Fasten für die Energiewende

Deutschland steckt mitten in der Fastenzeit: Die Karnevalisten haben Kostüme und Kappen wieder für ein Jahr eingemottet, die Olympioniken in Fernost die Koffer gepackt. Das politische Berlin darbt ob des ausstehenden Votums der Sozialdemokratie und auch die Richter lassen es langsam angehen – und verschieben Sprüche wie zum Diesel-Fahrverbot kurzerhand. Solche Gelassenheit tut Deutschland gut. Einfach mal einen Gang zurückschalten, die Hände vom Steuer nehmen, die Beine hochlegen. Fasten ist nicht nur Balsam für den Körper, es hilft auch der Energiewende.

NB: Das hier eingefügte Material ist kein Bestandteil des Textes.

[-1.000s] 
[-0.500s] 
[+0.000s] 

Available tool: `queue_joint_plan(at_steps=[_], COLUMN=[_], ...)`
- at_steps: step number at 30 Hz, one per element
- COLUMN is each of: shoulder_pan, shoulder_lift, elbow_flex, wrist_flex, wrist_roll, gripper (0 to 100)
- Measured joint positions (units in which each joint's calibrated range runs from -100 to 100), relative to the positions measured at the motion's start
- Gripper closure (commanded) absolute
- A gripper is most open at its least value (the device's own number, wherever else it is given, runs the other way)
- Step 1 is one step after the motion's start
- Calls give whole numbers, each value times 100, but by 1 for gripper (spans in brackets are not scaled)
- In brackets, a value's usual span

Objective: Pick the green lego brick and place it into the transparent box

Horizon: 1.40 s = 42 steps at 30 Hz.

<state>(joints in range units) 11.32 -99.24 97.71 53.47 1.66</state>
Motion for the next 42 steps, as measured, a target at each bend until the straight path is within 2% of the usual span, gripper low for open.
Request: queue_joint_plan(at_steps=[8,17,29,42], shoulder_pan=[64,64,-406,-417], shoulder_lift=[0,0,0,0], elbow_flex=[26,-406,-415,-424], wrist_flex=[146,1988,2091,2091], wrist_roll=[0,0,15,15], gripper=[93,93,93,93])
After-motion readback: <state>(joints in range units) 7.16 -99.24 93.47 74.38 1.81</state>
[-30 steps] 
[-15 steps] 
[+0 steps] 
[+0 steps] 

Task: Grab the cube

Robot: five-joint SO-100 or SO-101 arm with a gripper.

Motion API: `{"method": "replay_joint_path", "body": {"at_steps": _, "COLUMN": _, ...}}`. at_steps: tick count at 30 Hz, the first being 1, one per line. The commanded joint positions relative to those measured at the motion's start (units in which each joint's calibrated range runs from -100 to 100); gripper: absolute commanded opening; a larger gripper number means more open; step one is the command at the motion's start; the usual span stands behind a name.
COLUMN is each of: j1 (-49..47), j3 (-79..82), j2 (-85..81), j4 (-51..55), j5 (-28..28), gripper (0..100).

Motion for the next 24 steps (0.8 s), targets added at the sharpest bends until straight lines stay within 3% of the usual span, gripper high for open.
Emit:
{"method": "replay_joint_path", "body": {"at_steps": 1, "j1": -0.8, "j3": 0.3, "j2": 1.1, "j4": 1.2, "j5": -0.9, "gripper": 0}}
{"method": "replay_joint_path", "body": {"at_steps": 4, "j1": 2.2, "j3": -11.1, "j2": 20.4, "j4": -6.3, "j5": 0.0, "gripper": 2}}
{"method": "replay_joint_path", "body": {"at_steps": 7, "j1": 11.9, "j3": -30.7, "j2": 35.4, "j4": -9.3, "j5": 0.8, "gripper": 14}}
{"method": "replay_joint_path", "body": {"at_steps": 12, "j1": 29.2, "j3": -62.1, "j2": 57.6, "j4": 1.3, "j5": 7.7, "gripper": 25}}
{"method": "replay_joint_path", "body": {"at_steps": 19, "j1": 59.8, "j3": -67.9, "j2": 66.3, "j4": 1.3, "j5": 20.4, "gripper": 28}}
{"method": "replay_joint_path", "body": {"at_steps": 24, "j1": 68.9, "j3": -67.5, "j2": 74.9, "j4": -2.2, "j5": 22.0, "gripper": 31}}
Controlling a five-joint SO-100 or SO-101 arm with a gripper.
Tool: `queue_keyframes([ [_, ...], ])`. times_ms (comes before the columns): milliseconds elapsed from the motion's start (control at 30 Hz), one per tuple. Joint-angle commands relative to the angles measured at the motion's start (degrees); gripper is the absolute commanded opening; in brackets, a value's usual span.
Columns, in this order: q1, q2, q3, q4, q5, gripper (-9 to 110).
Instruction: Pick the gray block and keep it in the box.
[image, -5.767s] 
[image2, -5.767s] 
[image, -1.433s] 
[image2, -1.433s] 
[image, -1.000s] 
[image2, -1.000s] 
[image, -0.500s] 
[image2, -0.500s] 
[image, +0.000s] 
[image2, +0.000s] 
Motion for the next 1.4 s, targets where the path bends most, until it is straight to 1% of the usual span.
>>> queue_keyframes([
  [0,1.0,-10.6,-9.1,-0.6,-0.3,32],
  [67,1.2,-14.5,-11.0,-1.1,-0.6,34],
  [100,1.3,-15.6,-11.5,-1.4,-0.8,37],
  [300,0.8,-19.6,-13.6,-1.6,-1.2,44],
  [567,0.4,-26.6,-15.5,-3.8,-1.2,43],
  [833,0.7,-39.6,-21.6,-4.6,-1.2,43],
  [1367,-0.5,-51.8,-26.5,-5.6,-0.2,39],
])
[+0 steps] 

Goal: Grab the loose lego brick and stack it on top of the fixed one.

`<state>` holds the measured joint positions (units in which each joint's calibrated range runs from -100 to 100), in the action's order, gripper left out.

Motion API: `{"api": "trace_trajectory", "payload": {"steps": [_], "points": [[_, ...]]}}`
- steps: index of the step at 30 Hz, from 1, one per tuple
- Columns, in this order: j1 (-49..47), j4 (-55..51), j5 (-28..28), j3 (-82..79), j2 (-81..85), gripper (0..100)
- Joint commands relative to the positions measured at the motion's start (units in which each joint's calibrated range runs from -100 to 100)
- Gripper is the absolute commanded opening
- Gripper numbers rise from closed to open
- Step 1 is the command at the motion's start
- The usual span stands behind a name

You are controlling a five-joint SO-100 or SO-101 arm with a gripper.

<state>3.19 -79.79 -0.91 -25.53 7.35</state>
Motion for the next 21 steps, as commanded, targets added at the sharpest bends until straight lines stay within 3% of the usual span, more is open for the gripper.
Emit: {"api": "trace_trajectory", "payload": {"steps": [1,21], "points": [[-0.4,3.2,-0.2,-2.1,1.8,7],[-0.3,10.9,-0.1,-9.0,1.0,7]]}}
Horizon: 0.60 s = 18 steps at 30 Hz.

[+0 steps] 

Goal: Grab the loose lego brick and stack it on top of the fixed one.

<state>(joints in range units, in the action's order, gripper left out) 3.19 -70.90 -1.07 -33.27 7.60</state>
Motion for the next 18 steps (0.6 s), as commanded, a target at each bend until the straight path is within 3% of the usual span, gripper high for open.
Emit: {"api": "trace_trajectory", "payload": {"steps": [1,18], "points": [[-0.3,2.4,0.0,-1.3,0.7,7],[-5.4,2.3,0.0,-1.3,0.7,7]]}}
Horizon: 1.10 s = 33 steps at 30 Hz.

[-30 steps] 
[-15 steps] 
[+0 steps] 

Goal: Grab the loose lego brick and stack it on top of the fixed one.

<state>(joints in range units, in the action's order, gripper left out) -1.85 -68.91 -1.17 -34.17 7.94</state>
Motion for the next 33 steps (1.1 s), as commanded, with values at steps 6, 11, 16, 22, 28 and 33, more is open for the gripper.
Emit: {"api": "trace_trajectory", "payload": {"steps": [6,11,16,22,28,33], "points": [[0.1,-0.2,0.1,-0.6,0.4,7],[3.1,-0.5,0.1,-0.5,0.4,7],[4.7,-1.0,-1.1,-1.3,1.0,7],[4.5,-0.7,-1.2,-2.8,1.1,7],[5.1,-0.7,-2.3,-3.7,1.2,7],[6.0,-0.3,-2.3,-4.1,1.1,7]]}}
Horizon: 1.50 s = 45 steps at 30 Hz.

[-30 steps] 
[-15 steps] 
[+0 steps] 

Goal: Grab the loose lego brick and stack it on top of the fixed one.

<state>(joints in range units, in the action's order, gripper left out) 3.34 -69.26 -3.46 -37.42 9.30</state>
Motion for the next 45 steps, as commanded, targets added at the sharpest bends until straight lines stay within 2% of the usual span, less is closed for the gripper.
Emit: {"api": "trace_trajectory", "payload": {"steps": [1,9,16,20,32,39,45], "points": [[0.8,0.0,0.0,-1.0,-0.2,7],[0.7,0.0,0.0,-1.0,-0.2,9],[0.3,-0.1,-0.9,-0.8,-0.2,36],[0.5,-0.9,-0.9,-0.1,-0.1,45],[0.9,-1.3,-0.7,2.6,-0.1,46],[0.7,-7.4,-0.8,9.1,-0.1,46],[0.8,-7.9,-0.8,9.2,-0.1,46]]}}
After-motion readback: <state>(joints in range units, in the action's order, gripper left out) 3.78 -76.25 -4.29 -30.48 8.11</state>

Beispiel Verkehr: Viele Unfälle auf der Straße hat König Alkohol auf dem Gewissen. Hielten sich die EU-Bürger endlich an die offiziellen Limits für den Genuss von Bier und Wein, sie führten ein gesünderes und längeres Leben. Laut einschlägiger UN-Statistik nehmen alle EU-Bürger ab 15 aufwärts – die WHO beginnt ihre Zählung wohl bei den KonfirmandInnen – im Schnitt 12,5 Liter oder 9,8 Kilogramm (kg) reinen Alkohol pro Jahr zu sich. Würden sie den Gesundheitsleitlinien folgen, dürften es nur 4,7 kg sein. Weitergesponnen auf Basis des Korns heißt das: Umgerechnet in Weizenfläche bedeckt der über das empfohlene Limit hinaus genossene Alkohol in der Europäischen Union eine Fläche von mehr als 1 Million Hektar (Mio. ha). Das entspricht rund einem Drittel der Weizenfläche Deutschlands oder einer Anzahl von 1 Million Fußballfeldern. Dieser Flächenfraß dürfte Wasser auf die Mühlen der Anhänger von den Thesen der indirekten Landnutzungsänderung (iluc) sein. Wir erinnern uns: Diese belegen mit dem Argument des deutschen Biokraftstoffverbrauchs die Ernte hiesiger Ackerbauern mit sogenannten iluc-Faktoren. Sie werden sich fragen: Sollten wir Bier- und Schnaps künftig mit einem iluc-Faktor belegen und wenn ja mit wie viel Prozent?

Alternativ gehört der gesundheitsschädliche Alkohol-Überschuss in den EU-Lebern energetisch verwendet: Mehr als 2,2 Mio t Bioethanol ließen sich so von den durch maßvollen Alkoholkonsum frei werdenden Äckern später aus den Biosprit-Destillen holen. Die Deutschen beginnen das offenbar zu begreifen. Laut einer DAK-Umfrage wollen in der Fastenzeit mehr als 60 Prozent beim Alkohol „fasten“. Aufs Auto wollen hingegen nur 15 Prozent verzichten. Der Durst der EU-Bürger auf Benzin darf für die Biospritanbieter aber nicht Entschuldigung dafür sein, ihren Bio-Sprit vermehrt aus Importen herzustellen, frei nach dem Motto: Wenn Ihr mir meinen Sprit wegsauft, muss ich ihn mir halt aus Übersee holen. Denn Beine hochlegen und Still-Stand hilft der Energiewende mindestens so viel wie nachhaltig erzeugter Biosprit. Soll heißen: Nicht nur im Karneval, sondern auch in der Fastenzeit gehören Diesel- und Otto-Pkw immer öfter in die Garage. Denn für die Energiewende auf der Straße ist das Glas halb voll, nicht halb leer.